Ríos Ruiz pertenecía a ese Generación poética del 60, la denominada “generación del lenguaje”, a la que pertenecen figuras como Félix Grande, Joaquín Benito de Lucas, Rafael Soto Vergés, Ángel García López, Carlos Álvarez, o Antonio Hernández entre otros. Una generación triturada entre los maestros del 50, y la avidez de los Novísimos, ante la orfandad de ser poetas periféricos en su mayoría, y no apoyados por grupos editoriales. Ríos Ruiz contó, sobre todo, con la amistad y el afecto del poeta Granadino Luis Rosales, del que fue discípulo y confidente y al que legó el cabecero de las revistas “La Estafeta Literaria”, y “La Venencia”, después de la canallada perpetrada al maestro Rosales para quitarle la dirección de “Cuadernos Hispanoamericanos”, por una camarilla de desleales ambiciosos, de cuyo nombre no voy a acordarme ahora pero puedo recitar sin trastabillarme.  Entre los leales a Rosales, Félix Grande, Francisca Aguirre, Antonio Hernández y, por supuesto, Ríos Ruiz.  Desde las dos revistas cedidas por Rosales, hoy desgraciadamente desaparecidas, Ríos Ruiz peleó por mantener un escaparate de literatura plural, siempre atenta a América y a los más jóvenes, sin distinciones de grupos, filias ni fobias.

Hoy, entre tanto ruido de estupideces, de secesiones hipertrofiadas, de faltas de respeto parlamentarias, de zafiedades ambientes, hago sonar el dulce recuerdo de un poeta mayor, Manuel Ríos Ruiz, con la madera de su Oboe, hecho con las duelas del flamenco y las barricas de buen vino de su tierra albariza jerezana.

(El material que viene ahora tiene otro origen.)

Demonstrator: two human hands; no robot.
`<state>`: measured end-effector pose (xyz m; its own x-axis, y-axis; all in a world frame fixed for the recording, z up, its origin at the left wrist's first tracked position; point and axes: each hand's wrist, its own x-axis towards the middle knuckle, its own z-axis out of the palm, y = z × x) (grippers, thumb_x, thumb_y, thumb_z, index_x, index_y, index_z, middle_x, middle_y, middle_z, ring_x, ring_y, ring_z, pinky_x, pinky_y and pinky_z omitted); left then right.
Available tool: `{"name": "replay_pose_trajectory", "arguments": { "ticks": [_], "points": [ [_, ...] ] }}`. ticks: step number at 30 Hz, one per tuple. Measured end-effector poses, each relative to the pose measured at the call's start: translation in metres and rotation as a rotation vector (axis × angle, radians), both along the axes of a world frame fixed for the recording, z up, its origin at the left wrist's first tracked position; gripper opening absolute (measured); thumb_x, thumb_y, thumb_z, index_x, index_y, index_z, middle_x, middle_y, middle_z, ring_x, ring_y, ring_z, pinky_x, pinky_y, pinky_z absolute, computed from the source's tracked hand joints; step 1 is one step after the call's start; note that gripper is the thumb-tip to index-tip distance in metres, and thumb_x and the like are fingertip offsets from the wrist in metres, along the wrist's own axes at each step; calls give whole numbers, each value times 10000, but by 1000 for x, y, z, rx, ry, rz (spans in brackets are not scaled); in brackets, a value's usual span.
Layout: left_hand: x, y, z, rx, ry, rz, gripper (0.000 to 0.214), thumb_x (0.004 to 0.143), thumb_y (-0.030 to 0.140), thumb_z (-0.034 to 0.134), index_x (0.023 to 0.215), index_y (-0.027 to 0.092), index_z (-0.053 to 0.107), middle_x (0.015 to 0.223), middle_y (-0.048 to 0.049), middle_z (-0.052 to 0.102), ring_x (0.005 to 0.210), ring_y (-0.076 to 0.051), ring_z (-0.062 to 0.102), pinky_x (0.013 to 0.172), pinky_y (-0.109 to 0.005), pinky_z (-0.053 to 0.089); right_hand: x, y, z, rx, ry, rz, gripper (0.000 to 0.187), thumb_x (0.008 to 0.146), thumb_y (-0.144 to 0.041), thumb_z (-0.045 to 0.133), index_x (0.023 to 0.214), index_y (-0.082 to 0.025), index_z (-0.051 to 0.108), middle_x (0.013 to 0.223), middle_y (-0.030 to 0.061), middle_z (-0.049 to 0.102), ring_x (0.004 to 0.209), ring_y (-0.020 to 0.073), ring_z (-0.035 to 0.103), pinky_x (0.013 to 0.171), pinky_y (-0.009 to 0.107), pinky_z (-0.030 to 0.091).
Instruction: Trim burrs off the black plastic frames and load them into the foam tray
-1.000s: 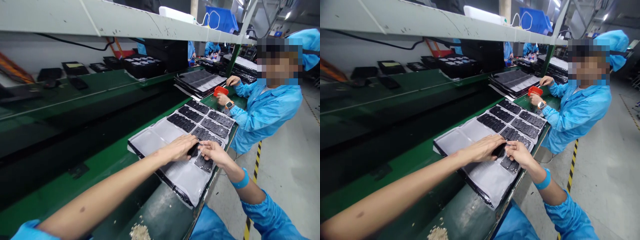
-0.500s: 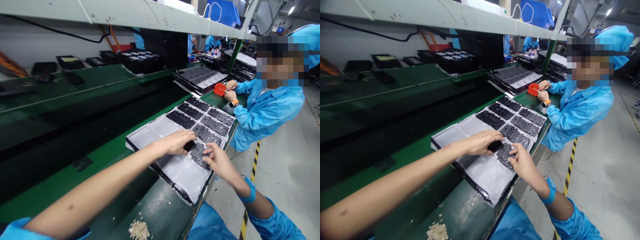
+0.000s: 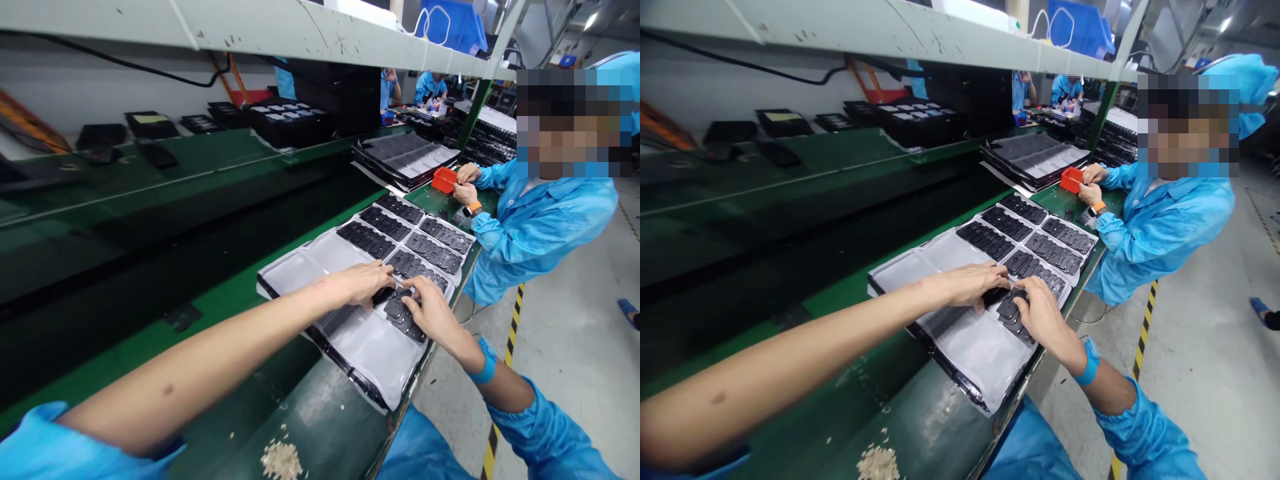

Él escribió una magnífica soleá en su libro “Dolor del Sur”, que recomiendo a los que quieran impregnarse de cultura andaluza con altura: “Dejadme solo esta tarde/que tengo que hablar conmigo/ y tiene Dios que escucharme”. Un agnóstico metódico como yo sólo espera, maestro y amigo poeta, Manuel Ríos Ruiz, que exista el cielo y su paraíso sólo para personas como tú.